* **How to complete this task**:
In the entries below, find each line bearing the string "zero" and copy it.

* **Material for the task**:
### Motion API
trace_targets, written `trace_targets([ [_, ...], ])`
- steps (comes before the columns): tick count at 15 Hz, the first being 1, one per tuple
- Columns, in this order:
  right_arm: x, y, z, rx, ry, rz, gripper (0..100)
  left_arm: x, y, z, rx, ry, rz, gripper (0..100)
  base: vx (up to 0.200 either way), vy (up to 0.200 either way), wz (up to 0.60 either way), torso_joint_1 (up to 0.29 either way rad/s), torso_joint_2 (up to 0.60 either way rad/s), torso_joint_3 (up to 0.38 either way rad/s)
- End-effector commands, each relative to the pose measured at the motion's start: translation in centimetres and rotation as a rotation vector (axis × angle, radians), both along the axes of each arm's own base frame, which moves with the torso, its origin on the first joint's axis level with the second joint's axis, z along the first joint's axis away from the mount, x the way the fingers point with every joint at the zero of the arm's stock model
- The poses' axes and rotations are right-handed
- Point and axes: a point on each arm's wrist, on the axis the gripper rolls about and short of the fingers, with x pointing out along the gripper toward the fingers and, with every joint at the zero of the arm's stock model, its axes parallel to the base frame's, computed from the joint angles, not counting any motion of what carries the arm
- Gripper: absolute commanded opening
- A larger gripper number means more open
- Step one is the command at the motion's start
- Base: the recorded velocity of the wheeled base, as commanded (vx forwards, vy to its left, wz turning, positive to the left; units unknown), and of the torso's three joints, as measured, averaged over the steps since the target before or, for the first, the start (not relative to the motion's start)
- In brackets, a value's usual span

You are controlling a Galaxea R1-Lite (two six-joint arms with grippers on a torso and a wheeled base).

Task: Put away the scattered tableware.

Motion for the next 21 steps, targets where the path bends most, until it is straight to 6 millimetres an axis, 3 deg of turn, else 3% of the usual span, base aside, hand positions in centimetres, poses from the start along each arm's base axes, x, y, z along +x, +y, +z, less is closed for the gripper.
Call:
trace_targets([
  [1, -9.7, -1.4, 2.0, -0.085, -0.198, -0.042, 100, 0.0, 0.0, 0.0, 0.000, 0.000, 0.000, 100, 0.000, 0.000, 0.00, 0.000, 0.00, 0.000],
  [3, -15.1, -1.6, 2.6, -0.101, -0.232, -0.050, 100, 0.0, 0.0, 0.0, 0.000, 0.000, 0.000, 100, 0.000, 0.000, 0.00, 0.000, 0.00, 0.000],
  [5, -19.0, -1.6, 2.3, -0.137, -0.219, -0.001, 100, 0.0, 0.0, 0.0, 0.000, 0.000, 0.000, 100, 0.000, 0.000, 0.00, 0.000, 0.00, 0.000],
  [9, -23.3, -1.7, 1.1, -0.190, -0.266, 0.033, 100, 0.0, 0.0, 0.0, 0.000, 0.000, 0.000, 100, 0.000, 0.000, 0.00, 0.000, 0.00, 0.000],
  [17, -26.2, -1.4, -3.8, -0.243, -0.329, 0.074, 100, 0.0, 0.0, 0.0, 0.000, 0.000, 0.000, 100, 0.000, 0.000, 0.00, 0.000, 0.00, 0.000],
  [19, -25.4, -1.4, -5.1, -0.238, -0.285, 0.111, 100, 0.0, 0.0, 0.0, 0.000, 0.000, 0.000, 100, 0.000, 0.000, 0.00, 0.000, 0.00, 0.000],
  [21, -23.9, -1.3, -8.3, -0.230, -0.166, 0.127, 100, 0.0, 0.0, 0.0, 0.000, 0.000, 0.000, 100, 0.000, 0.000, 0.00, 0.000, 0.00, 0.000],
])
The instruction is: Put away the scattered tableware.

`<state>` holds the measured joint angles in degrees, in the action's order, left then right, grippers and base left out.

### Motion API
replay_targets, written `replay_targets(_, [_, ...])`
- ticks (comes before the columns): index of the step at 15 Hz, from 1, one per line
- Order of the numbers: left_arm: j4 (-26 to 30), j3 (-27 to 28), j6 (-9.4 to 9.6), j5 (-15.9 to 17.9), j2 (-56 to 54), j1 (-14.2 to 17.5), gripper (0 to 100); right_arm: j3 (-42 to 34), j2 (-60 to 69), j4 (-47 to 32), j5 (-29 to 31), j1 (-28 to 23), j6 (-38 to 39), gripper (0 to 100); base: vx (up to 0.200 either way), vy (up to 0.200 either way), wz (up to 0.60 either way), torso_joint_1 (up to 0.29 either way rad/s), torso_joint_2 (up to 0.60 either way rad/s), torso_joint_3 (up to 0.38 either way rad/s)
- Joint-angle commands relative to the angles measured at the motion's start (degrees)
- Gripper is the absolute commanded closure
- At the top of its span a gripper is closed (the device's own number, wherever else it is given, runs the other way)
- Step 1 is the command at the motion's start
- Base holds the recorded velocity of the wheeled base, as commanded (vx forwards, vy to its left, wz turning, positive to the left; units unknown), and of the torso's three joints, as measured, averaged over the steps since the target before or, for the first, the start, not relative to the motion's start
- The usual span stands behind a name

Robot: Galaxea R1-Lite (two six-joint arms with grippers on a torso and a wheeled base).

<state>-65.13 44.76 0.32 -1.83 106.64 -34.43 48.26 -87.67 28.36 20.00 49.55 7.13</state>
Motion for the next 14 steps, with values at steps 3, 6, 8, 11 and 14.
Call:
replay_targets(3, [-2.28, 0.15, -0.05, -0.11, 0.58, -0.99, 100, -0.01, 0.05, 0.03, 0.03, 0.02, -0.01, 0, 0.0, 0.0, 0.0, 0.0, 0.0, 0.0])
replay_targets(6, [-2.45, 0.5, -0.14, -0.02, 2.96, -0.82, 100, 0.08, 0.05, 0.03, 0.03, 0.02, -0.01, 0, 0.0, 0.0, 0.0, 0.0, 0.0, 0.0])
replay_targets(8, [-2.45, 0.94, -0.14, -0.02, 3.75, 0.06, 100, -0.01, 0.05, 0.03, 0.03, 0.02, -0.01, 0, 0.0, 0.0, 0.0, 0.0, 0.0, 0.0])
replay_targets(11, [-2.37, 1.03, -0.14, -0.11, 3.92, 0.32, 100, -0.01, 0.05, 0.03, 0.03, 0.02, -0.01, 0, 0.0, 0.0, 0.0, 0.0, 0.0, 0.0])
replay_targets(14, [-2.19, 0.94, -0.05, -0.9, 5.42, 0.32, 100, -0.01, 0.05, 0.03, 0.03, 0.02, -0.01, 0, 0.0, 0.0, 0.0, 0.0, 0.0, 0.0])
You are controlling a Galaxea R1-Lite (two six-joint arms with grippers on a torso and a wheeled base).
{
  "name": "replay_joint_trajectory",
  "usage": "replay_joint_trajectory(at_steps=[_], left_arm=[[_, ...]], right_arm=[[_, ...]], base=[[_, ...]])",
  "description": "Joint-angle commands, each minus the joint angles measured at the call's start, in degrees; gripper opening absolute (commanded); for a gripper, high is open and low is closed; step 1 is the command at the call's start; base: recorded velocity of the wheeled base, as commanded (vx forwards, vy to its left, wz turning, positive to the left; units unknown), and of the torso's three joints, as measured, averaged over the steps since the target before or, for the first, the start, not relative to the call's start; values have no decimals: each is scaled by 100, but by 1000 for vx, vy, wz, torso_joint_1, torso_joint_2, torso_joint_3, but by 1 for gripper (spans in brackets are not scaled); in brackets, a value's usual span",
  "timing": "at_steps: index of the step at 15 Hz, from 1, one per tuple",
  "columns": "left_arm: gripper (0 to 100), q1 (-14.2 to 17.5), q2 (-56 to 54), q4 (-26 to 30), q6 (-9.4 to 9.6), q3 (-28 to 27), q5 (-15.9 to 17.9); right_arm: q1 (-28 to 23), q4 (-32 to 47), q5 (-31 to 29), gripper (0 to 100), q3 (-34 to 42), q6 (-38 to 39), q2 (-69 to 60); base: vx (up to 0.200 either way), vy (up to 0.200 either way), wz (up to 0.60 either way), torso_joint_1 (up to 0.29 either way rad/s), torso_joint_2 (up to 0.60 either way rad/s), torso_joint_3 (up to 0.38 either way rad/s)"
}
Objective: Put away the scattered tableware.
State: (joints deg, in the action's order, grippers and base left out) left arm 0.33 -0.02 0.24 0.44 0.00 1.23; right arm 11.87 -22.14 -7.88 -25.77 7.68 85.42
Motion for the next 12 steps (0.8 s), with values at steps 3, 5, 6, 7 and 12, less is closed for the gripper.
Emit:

* **Completed exercise**:
- End-effector commands, each relative to the pose measured at the motion's start: translation in centimetres and rotation as a rotation vector (axis × angle, radians), both along the axes of each arm's own base frame, which moves with the torso, its origin on the first joint's axis level with the second joint's axis, z along the first joint's axis away from the mount, x the way the fingers point with every joint at the zero of the arm's stock model
- Point and axes: a point on each arm's wrist, on the axis the gripper rolls about and short of the fingers, with x pointing out along the gripper toward the fingers and, with every joint at the zero of the arm's stock model, its axes parallel to the base frame's, computed from the joint angles, not counting any motion of what carries the arm

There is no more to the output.